What is required: Write out the data below in full. Keep it exact.

Supplied data:
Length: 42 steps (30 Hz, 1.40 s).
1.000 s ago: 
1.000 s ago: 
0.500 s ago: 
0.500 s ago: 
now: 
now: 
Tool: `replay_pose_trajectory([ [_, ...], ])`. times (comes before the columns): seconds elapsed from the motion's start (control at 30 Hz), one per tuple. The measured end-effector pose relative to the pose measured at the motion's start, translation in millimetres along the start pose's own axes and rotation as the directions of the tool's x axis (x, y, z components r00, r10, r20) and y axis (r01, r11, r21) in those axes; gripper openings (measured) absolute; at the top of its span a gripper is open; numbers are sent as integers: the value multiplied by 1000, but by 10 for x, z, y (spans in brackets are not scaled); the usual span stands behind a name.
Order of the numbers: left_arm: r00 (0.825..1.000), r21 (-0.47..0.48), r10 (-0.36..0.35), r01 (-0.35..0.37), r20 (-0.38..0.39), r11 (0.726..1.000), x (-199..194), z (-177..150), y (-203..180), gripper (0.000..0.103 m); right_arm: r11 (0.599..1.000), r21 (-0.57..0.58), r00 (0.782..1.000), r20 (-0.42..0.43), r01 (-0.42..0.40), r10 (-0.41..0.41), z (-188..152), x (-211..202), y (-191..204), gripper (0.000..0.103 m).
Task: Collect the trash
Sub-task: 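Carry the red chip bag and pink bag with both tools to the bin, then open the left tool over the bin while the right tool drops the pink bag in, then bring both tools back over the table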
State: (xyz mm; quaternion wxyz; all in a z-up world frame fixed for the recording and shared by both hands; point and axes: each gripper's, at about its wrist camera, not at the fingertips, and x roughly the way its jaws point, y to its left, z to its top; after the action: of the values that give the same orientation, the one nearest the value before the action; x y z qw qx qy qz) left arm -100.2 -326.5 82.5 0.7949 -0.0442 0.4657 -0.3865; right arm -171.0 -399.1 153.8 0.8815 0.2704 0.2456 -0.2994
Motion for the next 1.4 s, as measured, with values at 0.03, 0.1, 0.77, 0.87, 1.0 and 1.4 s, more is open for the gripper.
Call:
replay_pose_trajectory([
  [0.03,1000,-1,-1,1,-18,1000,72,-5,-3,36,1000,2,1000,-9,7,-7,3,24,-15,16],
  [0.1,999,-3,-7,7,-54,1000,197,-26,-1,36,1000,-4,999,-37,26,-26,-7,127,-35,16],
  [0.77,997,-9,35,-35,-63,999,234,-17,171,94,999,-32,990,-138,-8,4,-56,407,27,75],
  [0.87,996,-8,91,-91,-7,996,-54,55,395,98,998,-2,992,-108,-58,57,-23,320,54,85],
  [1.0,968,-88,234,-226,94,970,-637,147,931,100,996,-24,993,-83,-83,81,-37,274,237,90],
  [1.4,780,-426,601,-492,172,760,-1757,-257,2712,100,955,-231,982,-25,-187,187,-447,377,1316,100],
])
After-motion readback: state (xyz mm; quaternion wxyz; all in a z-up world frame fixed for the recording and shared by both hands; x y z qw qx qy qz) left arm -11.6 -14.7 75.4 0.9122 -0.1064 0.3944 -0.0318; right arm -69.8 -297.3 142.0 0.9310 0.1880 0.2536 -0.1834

Answer section:
Length: 42 steps (30 Hz, 1.40 s).
1.000 s ago: 
1.000 s ago: 
0.500 s ago: 
0.500 s ago: 
now: 
now: 
Tool: `replay_pose_trajectory([ [_, ...], ])`. times (comes before the columns): seconds elapsed from the motion's start (control at 30 Hz), one per tuple. The measured end-effector pose relative to the pose measured at the motion's start, translation in millimetres along the start pose's own axes and rotation as the directions of the tool's x axis (x, y, z components r00, r10, r20) and y axis (r01, r11, r21) in those axes; gripper openings (measured) absolute; at the top of its span a gripper is open; numbers are sent as integers: the value multiplied by 1000, but by 10 for x, z, y (spans in brackets are not scaled); the usual span stands behind a name.
Order of the numbers: left_arm: r00 (0.825..1.000), r21 (-0.47..0.48), r10 (-0.36..0.35), r01 (-0.35..0.37), r20 (-0.38..0.39), r11 (0.726..1.000), x (-199..194), z (-177..150), y (-203..180), gripper (0.000..0.103 m); right_arm: r11 (0.599..1.000), r21 (-0.57..0.58), r00 (0.782..1.000), r20 (-0.42..0.43), r01 (-0.42..0.40), r10 (-0.41..0.41), z (-188..152), x (-211..202), y (-191..204), gripper (0.000..0.103 m).
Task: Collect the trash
Sub-task: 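Carry the red chip bag and pink bag with both tools to the bin, then open the left tool over the bin while the right tool drops the pink bag in, then bring both tools back over the table
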State: (xyz mm; quaternion wxyz; all in a z-up world frame fixed for the recording and shared by both hands; point and axes: each gripper's, at about its wrist camera, not at the fingertips, and x roughly the way its jaws point, y to its left, z to its top; after the action: of the values that give the same orientation, the one nearest the value before the action; x y z qw qx qy qz) left arm -100.2 -326.5 82.5 0.7949 -0.0442 0.4657 -0.3865; right arm -171.0 -399.1 153.8 0.8815 0.2704 0.2456 -0.2994
Motion for the next 1.4 s, as measured, with values at 0.03, 0.1, 0.77, 0.87, 1.0 and 1.4 s, more is open for the gripper.
Call:
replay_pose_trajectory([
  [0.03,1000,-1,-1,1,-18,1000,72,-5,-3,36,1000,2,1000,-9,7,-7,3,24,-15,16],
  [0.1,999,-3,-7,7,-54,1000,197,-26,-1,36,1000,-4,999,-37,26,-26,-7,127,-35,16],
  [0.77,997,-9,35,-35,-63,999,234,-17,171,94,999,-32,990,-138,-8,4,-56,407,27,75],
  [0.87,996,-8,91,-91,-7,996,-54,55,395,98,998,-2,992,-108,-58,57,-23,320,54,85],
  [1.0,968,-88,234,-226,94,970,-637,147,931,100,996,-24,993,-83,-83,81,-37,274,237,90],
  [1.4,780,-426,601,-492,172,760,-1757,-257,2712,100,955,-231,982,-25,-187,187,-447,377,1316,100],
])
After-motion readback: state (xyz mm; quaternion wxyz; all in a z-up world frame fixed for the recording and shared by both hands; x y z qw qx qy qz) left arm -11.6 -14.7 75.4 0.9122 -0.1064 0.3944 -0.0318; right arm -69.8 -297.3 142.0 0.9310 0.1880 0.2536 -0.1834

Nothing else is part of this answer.